Directions for this task: Reproduce exactly, and solely, the lines running from the top of the data below through the line with "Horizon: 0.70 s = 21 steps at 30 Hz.", both inclusive. Omit pictures.

Collected data entries
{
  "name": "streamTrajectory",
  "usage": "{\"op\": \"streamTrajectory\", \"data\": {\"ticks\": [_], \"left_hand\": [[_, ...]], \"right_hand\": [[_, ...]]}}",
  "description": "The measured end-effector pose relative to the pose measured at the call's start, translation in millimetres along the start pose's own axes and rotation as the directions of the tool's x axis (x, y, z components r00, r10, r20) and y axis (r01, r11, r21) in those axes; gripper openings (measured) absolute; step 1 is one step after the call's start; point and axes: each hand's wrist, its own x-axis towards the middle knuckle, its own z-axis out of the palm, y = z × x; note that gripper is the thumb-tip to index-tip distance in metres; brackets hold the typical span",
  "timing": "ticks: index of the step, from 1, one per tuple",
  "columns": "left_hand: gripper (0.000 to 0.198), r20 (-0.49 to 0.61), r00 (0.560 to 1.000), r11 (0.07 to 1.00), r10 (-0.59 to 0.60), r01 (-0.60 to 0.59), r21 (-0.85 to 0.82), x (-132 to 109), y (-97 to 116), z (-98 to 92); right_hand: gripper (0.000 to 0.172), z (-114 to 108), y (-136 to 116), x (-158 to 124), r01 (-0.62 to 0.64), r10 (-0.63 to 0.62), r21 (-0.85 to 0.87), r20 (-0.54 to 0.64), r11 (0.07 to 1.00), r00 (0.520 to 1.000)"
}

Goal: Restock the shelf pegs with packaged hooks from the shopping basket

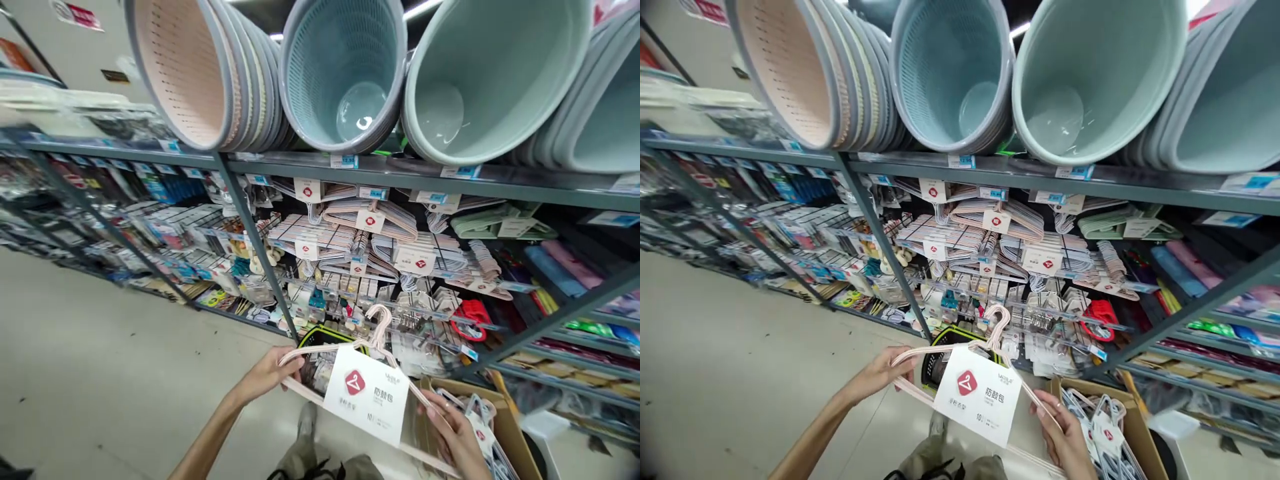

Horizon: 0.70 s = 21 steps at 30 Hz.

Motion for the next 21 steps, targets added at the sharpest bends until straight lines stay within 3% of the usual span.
{"op": "streamTrajectory", "data": {"ticks": [2, 4, 8, 15, 21], "left_hand": [[0.049, -0.004, 0.998, 0.987, -0.061, 0.061, 0.151, -4.9, 10.8, 8.8], [0.049, -0.086, 0.994, 0.953, -0.073, 0.095, 0.288, -1.5, 15.3, 16.4], [0.048, -0.272, 0.956, 0.877, 0.108, 0.037, 0.480, 24.6, 1.8, 37.4], [0.056, -0.169, 0.981, 0.901, 0.093, -0.011, 0.433, 65.3, -31.2, 74.7], [0.051, -0.119, 0.987, 0.911, 0.107, -0.049, 0.409, 95.5, -40.4, 72.7]], "right_hand": [[0.060, -10.7, -4.8, -2.6, -0.008, 0.009, -0.039, 0.027, 0.999, 1.000], [0.057, -11.8, -9.6, -6.3, 0.036, -0.034, -0.066, 0.027, 0.997, 0.999], [0.048, -11.5, -11.6, -15.0, 0.195, -0.196, -0.059, -0.023, 0.979, 0.980], [0.050, -37.2, 3.4, -43.9, 0.104, -0.095, 0.031, -0.213, 0.994, 0.972], [0.056, -17.5, 12.4, -38.4, 0.082, -0.036, 0.093, -0.422, 0.992, 0.906]]}}
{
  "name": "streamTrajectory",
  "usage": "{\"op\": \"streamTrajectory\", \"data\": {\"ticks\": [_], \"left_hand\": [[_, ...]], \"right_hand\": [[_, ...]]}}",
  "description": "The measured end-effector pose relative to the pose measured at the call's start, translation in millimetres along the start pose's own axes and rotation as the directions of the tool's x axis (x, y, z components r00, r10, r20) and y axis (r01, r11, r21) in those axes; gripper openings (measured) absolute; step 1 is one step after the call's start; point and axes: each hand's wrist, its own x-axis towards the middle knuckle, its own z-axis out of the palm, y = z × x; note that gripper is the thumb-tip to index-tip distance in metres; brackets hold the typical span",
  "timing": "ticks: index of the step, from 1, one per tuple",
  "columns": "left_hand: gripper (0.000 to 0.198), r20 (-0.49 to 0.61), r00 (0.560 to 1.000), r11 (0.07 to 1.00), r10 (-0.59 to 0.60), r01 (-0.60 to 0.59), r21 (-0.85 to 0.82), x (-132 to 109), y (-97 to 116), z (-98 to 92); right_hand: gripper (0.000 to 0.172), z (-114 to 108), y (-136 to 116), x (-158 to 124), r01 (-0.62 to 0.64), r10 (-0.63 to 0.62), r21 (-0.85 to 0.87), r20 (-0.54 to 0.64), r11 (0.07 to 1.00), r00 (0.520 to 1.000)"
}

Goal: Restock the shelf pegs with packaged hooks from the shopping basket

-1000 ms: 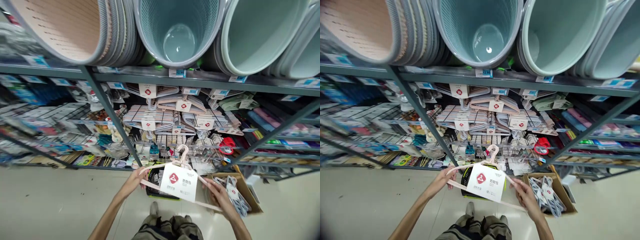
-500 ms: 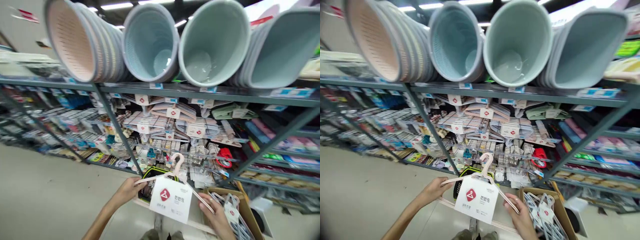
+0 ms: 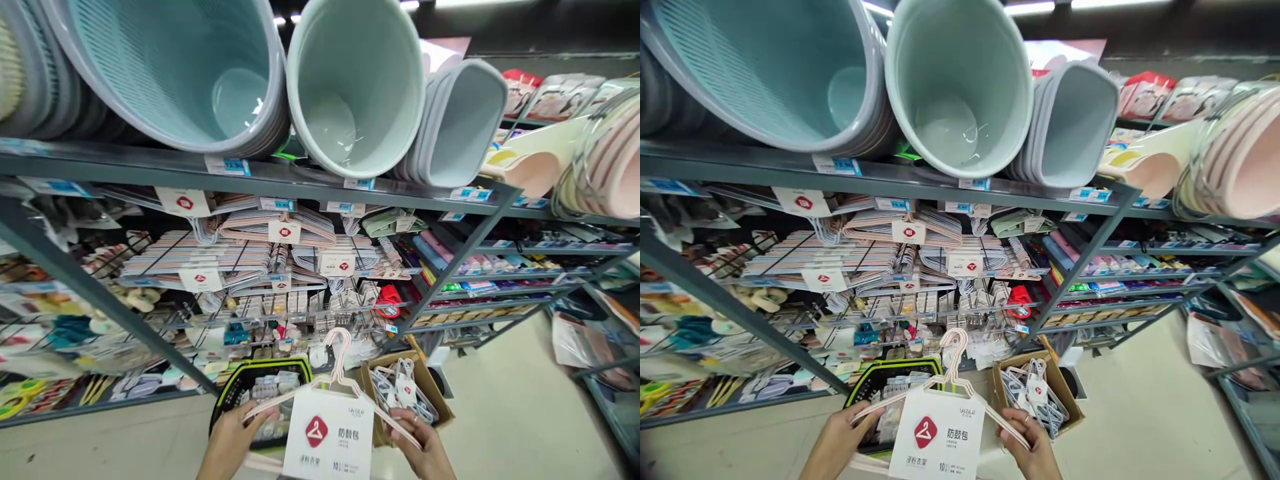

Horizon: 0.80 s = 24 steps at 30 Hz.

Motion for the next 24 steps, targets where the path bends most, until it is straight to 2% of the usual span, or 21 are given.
{"op": "streamTrajectory", "data": {"ticks": [3, 6, 9, 12, 15, 17, 19, 20, 22, 23, 24], "left_hand": [[0.050, 0.022, 1.000, 0.999, -0.011, 0.011, 0.038, 16.6, -13.5, -2.5], [0.048, 0.039, 0.999, 0.999, -0.019, 0.017, 0.037, 27.2, -14.9, -3.8], [0.048, 0.048, 0.999, 0.997, -0.002, -0.002, 0.075, 32.9, 5.4, -1.5], [0.048, 0.068, 0.997, 0.984, 0.028, -0.039, 0.175, 36.0, 41.3, 7.7], [0.043, 0.060, 0.996, 0.968, 0.066, -0.078, 0.239, 35.5, 79.0, 20.7], [0.037, 0.007, 0.991, 0.971, 0.134, -0.133, 0.199, 32.4, 101.7, 27.7], [0.031, -0.088, 0.960, 0.956, 0.266, -0.252, 0.149, 28.2, 122.9, 32.0], [0.029, -0.147, 0.927, 0.935, 0.344, -0.324, 0.145, 26.4, 132.8, 33.5], [0.023, -0.255, 0.851, 0.887, 0.460, -0.427, 0.174, 25.0, 149.9, 37.0], [0.021, -0.286, 0.835, 0.882, 0.471, -0.437, 0.175, 25.6, 156.1, 39.7], [0.020, -0.300, 0.845, 0.897, 0.442, -0.416, 0.149, 26.9, 160.1, 43.4]], "right_hand": [[0.057, 10.8, 0.3, 5.5, -0.044, 0.043, -0.051, -0.022, 0.998, 0.999], [0.058, 9.4, -2.7, 14.8, -0.063, 0.071, -0.181, 0.040, 0.982, 0.997], [0.055, -0.7, -4.9, 28.7, -0.031, 0.062, -0.337, 0.082, 0.941, 0.995], [0.052, -16.4, -6.0, 48.0, 0.029, 0.063, -0.441, 0.192, 0.897, 0.979], [0.054, -42.8, -6.5, 70.8, 0.085, 0.052, -0.394, 0.323, 0.915, 0.945], [0.056, -68.3, -7.6, 86.0, 0.106, 0.017, -0.306, 0.374, 0.946, 0.927], [0.057, -97.7, -12.2, 100.0, 0.170, -0.064, -0.262, 0.372, 0.950, 0.926], [0.057, -112.4, -16.8, 106.4, 0.229, -0.120, -0.276, 0.361, 0.933, 0.925], [0.052, -138.2, -30.7, 117.7, 0.387, -0.231, -0.367, 0.401, 0.846, 0.886], [0.048, -147.8, -39.4, 122.7, 0.468, -0.260, -0.422, 0.462, 0.777, 0.848], [0.043, -154.7, -48.5, 127.4, 0.546, -0.263, -0.467, 0.542, 0.696, 0.798]]}}
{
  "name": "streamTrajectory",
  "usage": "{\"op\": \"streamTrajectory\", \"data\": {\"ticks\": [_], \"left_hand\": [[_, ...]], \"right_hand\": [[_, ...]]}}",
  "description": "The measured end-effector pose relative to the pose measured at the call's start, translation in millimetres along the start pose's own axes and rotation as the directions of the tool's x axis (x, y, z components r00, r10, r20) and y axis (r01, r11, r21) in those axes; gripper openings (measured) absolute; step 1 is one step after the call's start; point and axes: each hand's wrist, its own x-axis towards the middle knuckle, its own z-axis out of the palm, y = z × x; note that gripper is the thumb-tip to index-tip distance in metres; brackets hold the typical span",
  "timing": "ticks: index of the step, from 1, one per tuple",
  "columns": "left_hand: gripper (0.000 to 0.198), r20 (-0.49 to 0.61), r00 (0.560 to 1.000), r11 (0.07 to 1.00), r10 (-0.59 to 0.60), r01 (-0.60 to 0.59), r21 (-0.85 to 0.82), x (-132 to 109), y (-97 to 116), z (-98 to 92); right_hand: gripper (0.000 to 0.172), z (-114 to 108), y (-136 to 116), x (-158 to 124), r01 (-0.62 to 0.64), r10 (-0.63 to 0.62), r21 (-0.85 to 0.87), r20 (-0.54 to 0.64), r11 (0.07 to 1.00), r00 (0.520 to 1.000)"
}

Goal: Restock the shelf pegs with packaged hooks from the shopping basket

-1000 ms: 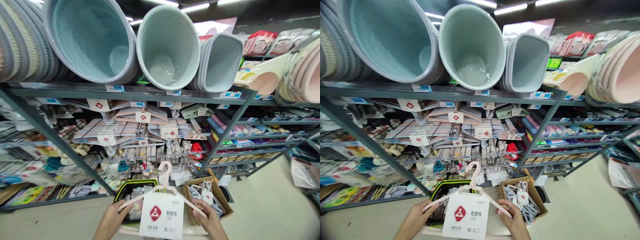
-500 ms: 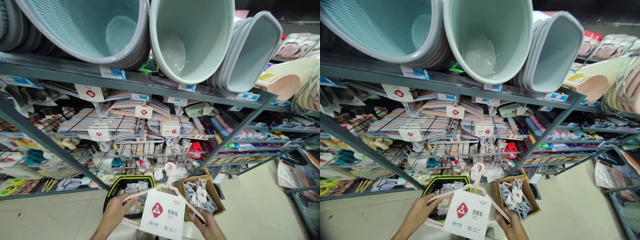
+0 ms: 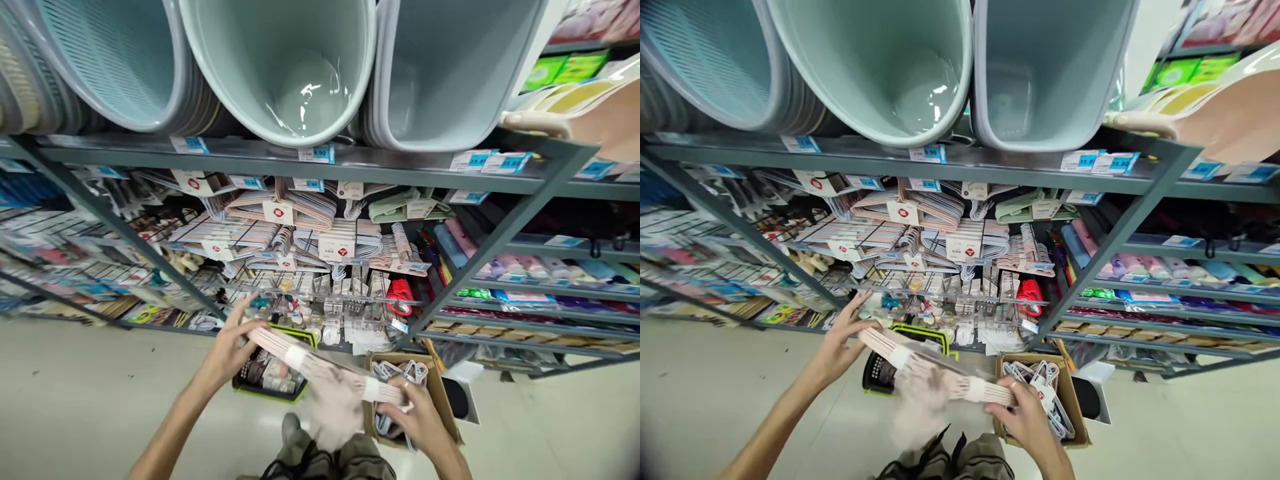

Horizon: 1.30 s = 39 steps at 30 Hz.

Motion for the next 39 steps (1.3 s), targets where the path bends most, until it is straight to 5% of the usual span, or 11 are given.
{"op": "streamTrajectory", "data": {"ticks": [3, 7, 11, 16, 23, 28, 30, 33, 35, 37, 39], "left_hand": [[0.028, 0.086, 0.963, 0.942, -0.256, 0.268, -0.202, -2.6, -0.1, 17.4], [0.040, 0.218, 0.815, 0.635, -0.537, 0.561, -0.531, -23.0, -7.7, 39.0], [0.046, 0.070, 0.807, 0.581, -0.586, 0.479, -0.658, -30.8, -8.6, 50.7], [0.055, -0.214, 0.768, 0.603, -0.603, 0.263, -0.753, -0.2, -30.3, 56.3], [0.041, 0.157, 0.724, 0.224, -0.671, 0.400, -0.889, 33.0, -85.0, 47.7], [0.034, 0.211, 0.782, -0.024, -0.586, 0.244, -0.970, 44.6, -75.0, 38.7], [0.043, 0.129, 0.746, -0.002, -0.654, 0.169, -0.986, 47.0, -55.1, 33.0], [0.035, -0.052, 0.667, 0.228, -0.743, 0.181, -0.957, 36.3, -15.8, 30.8], [0.023, -0.012, 0.745, 0.392, -0.667, 0.337, -0.856, 19.7, 11.1, 38.6], [0.032, 0.222, 0.864, 0.544, -0.452, 0.464, -0.699, 2.5, 34.3, 52.8], [0.054, 0.422, 0.879, 0.692, -0.222, 0.446, -0.567, -8.1, 51.6, 67.2]], "right_hand": [[0.019, -20.8, -5.6, 16.4, 0.251, -0.199, -0.229, 0.226, 0.940, 0.953], [0.017, -17.1, -5.6, 51.3, 0.492, -0.371, -0.411, 0.342, 0.768, 0.864], [0.018, -1.0, 1.3, 85.3, 0.483, -0.373, -0.504, 0.309, 0.716, 0.875], [0.017, 18.8, -2.2, 118.3, 0.431, -0.353, -0.537, 0.247, 0.726, 0.903], [0.020, 46.0, -18.6, 142.0, 0.333, -0.274, -0.643, 0.195, 0.690, 0.942], [0.022, 59.9, -20.9, 143.1, 0.170, -0.113, -0.534, 0.138, 0.828, 0.984], [0.025, 64.4, -30.9, 139.0, 0.068, -0.040, -0.353, 0.086, 0.933, 0.995], [0.032, 74.0, -66.5, 129.3, -0.194, 0.182, 0.129, 0.095, 0.973, 0.979], [0.047, 80.6, -98.0, 125.1, -0.419, 0.307, 0.502, 0.293, 0.756, 0.906], [0.058, 84.5, -123.9, 126.9, -0.580, 0.257, 0.686, 0.522, 0.439, 0.813], [0.053, 84.9, -136.1, 134.3, -0.665, 0.162, 0.703, 0.647, 0.251, 0.745]]}}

Written solution:
{
  "name": "streamTrajectory",
  "usage": "{\"op\": \"streamTrajectory\", \"data\": {\"ticks\": [_], \"left_hand\": [[_, ...]], \"right_hand\": [[_, ...]]}}",
  "description": "The measured end-effector pose relative to the pose measured at the call's start, translation in millimetres along the start pose's own axes and rotation as the directions of the tool's x axis (x, y, z components r00, r10, r20) and y axis (r01, r11, r21) in those axes; gripper openings (measured) absolute; step 1 is one step after the call's start; point and axes: each hand's wrist, its own x-axis towards the middle knuckle, its own z-axis out of the palm, y = z × x; note that gripper is the thumb-tip to index-tip distance in metres; brackets hold the typical span",
  "timing": "ticks: index of the step, from 1, one per tuple",
  "columns": "left_hand: gripper (0.000 to 0.198), r20 (-0.49 to 0.61), r00 (0.560 to 1.000), r11 (0.07 to 1.00), r10 (-0.59 to 0.60), r01 (-0.60 to 0.59), r21 (-0.85 to 0.82), x (-132 to 109), y (-97 to 116), z (-98 to 92); right_hand: gripper (0.000 to 0.172), z (-114 to 108), y (-136 to 116), x (-158 to 124), r01 (-0.62 to 0.64), r10 (-0.63 to 0.62), r21 (-0.85 to 0.87), r20 (-0.54 to 0.64), r11 (0.07 to 1.00), r00 (0.520 to 1.000)"
}

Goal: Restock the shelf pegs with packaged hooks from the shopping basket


Horizon: 0.70 s = 21 steps at 30 Hz.

The exercise has no further content.